With both ends included, transcribe exactly the records below from their first line to the line that contains "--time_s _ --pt".

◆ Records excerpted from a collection
——————

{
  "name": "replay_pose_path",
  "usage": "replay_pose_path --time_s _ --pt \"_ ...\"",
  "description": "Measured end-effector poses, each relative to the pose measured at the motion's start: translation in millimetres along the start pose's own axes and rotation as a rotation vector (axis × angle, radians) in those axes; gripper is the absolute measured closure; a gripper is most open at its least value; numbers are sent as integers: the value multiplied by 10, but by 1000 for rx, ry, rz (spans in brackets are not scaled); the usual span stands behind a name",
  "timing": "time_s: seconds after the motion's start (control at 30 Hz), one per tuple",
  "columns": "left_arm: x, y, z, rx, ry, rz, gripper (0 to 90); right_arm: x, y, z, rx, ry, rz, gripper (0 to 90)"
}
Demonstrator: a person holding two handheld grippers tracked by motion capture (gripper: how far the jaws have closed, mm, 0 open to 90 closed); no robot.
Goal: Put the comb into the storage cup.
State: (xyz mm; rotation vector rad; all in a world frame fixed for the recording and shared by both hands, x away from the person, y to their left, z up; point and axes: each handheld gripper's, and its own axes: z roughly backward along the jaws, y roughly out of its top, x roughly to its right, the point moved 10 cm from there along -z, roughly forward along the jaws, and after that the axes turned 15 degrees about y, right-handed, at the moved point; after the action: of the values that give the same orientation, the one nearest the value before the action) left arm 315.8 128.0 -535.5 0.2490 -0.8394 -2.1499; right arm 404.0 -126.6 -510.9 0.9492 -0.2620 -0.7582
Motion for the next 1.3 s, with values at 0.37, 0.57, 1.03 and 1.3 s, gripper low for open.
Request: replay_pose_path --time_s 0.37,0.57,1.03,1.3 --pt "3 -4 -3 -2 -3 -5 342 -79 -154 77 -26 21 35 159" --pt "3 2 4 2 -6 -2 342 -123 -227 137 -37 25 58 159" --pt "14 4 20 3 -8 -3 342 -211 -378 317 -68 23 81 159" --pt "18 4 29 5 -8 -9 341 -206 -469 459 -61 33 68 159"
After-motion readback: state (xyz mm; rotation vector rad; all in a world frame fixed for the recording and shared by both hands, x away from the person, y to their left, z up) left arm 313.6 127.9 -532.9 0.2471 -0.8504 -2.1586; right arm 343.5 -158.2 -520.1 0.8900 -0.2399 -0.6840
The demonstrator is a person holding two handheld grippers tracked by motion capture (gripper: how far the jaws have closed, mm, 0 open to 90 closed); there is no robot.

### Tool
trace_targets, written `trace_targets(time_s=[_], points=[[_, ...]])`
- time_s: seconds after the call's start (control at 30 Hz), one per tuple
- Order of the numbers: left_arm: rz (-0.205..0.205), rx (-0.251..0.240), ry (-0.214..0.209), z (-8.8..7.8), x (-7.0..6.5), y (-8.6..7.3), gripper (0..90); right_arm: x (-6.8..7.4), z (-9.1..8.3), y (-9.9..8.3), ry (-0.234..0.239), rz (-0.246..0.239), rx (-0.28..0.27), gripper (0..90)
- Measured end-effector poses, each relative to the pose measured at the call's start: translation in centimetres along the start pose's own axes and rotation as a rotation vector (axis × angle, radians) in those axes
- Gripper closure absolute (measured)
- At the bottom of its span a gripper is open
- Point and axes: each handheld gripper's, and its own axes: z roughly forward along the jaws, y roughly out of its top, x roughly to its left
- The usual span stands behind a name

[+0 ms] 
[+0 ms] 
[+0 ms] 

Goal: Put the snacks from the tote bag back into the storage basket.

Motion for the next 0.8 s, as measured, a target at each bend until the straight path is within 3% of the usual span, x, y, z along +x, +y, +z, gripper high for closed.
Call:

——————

◆ FINAL ANSWER
{
  "name": "replay_pose_path",
  "usage": "replay_pose_path --time_s _ --pt \"_ ...\"",

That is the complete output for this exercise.